BlackRock to launch India asset management business with Ambani

BlackRock to launch India asset management business with Ambani

Two sides to invest up to $300m in JV to offer digital investment service

BENGALURU — Top global money manager BlackRock has partnered with Jio Financial Services — part of the Reliance group led by India’s richest man, Mukesh Ambani — to launch an asset management business in the country, the companies said on Wednesday.

The 50-50 joint venture called Jio BlackRock will deliver “tech-enabled access to affordable, innovative investment solutions for millions of investors in India,” the partners said in a statement, adding that each company will invest $150 million.

The news comes a week after Jio Financial Services was spun off from parent Reliance Industries at a valuation of about $20 billion, making it one of the largest financial services firms in India.

The firm has been bolstering its top brass, appointing ICICI Bank veteran Hitesh Sethia as CEO and former ICICI Bank head K.V. Kamath as non-executive chairman.

Sethia said in a statement that the JV will “leverage BlackRock’s deep expertise in investment and risk management along with the technology and deep market expertise of Jio Financial Services to drive digital delivery of products.”

The JV comes as rising incomes lead Indians to explore new modes of investment beyond gold and real estate. Assets under management of Indian mutual funds doubled to 44.39 trillion rupees ($542 billion) in the five years to June 2023, the Association of Mutual Funds in India estimates.
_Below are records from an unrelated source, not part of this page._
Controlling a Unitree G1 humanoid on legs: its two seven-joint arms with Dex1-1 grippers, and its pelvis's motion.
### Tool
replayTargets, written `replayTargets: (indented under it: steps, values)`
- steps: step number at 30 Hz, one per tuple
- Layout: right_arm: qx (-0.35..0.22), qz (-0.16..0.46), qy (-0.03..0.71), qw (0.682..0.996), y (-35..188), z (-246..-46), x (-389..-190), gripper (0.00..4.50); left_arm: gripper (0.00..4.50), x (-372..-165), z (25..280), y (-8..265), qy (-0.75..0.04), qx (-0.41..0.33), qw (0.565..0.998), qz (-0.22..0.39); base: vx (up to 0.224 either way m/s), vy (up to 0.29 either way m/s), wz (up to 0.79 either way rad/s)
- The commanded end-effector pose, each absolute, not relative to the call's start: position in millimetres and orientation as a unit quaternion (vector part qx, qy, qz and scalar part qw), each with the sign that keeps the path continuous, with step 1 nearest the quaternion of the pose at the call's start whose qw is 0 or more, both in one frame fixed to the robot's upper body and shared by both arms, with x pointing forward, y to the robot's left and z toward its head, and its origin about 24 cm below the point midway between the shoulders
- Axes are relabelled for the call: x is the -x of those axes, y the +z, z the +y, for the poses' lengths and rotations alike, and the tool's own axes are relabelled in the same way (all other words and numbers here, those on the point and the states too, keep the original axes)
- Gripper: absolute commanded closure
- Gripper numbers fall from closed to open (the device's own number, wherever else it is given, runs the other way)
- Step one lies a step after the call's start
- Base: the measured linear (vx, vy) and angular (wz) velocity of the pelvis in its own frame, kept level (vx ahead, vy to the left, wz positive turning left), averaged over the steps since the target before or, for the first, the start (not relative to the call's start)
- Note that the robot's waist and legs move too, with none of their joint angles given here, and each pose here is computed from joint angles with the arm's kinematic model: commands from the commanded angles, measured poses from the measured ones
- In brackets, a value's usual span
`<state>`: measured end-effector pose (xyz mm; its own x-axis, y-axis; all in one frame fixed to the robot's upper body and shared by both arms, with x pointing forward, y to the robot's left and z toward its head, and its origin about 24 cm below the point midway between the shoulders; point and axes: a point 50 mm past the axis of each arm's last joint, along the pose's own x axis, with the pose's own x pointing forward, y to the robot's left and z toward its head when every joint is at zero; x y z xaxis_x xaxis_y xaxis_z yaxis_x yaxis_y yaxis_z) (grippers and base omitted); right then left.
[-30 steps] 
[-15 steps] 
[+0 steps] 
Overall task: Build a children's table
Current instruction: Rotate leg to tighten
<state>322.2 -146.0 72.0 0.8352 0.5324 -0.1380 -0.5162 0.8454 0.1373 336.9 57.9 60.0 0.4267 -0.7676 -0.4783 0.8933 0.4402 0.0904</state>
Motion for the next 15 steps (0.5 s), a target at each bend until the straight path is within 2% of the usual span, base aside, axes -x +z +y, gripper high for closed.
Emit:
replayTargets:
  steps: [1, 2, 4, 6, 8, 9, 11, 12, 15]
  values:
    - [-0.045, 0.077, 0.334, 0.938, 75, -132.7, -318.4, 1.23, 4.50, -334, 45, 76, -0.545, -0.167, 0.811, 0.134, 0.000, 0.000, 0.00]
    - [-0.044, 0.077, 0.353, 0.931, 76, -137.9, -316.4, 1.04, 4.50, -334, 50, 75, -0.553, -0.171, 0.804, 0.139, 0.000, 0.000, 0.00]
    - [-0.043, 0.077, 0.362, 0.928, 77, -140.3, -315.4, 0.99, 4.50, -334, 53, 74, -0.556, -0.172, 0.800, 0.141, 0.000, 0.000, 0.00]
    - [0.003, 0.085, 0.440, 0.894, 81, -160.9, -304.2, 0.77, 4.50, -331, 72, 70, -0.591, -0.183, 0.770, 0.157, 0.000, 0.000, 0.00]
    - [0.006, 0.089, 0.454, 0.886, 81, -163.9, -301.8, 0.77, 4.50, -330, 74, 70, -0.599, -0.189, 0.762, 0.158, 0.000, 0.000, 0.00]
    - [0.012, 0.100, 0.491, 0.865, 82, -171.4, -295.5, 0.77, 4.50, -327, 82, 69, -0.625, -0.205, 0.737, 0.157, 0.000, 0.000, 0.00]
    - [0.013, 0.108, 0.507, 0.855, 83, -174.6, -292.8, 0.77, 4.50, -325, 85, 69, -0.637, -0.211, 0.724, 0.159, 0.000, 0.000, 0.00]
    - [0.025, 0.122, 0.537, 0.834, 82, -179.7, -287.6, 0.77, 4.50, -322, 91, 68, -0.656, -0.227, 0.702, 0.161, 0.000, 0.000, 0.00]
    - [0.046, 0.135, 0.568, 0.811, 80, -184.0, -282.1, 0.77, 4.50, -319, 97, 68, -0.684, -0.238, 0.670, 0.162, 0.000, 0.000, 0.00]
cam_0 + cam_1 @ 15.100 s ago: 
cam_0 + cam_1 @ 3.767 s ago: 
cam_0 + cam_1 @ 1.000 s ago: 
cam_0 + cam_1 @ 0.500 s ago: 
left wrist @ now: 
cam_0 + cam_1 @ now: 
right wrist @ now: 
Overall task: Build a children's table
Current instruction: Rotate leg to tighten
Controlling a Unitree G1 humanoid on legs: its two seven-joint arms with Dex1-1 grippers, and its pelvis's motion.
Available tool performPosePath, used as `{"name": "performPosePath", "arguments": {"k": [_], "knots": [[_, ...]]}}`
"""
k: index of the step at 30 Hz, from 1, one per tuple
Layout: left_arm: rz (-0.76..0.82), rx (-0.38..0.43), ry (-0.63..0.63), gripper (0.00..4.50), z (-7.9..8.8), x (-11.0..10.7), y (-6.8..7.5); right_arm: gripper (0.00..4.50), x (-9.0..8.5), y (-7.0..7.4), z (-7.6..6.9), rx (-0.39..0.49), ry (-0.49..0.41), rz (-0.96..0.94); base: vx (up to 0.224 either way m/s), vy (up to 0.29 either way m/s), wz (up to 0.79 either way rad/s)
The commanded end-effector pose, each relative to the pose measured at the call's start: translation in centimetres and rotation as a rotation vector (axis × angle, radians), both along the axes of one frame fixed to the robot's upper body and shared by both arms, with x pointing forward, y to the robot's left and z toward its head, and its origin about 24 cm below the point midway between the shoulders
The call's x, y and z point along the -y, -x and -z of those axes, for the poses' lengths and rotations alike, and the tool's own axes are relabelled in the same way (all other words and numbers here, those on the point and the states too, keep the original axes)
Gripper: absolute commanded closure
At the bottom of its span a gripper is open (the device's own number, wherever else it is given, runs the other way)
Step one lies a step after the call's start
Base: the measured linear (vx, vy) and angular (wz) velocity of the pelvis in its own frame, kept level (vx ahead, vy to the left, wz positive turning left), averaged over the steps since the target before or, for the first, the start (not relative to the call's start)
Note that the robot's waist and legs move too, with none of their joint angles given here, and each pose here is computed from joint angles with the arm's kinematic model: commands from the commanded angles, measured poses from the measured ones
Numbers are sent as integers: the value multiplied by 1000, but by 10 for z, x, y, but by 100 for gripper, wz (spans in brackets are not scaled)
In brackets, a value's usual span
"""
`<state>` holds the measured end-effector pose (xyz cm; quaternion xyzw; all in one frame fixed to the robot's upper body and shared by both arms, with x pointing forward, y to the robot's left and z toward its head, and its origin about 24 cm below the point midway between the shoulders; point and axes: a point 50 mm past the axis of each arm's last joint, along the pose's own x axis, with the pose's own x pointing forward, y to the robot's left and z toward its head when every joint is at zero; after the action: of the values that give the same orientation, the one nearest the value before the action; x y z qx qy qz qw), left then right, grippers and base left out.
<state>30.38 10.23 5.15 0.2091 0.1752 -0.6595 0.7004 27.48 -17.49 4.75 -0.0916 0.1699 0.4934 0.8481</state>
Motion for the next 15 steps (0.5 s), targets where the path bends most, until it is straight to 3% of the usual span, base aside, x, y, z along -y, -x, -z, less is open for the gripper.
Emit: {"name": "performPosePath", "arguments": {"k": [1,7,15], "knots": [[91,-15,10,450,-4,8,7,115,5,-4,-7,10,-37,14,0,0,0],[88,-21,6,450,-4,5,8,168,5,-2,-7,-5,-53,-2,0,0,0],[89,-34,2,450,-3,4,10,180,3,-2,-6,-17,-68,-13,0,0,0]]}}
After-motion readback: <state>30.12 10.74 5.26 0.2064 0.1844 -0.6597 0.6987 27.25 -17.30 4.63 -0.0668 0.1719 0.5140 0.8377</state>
Reliance’s deep presence among Indian consumers through its retail and telecom businesses could help the conglomerate accelerate uptake of its financial products.

“We believe RIL’s (Reliance Industries Ltd.’s) significant scale through its retail stores, registered retail consumers of 249 million and a telecom subscriber base of 439 million can enable a strong ramp-up of this (Jio Financial Services) business and drive valuations further,” Nomura analyst Hemang Khanna wrote in a note this month.

But Reliance and BlackRock face strong competition from domestic private banks such as ICICI, HDFC and Kotak Mahindra, as well as startups such as Navi and Groww.

“We do not discount the inherent differences between RIL’s existing businesses and financial services,” Khanna wrote.

The partnership with Jio is BlackRock’s second attempt to establish itself in India’s burgeoning asset management industry. In 2018, the U.S. company exited India after being in business for a decade by selling its 40% stake in an asset management venture to partner DSP Group.

Rachel Lord, head of Asia-Pacific at BlackRock, described India as an “enormously important opportunity” on Wednesday.

“The convergence of rising affluence, favorable demographics and digital transformation across industries is reshaping the market in incredible ways,” she said.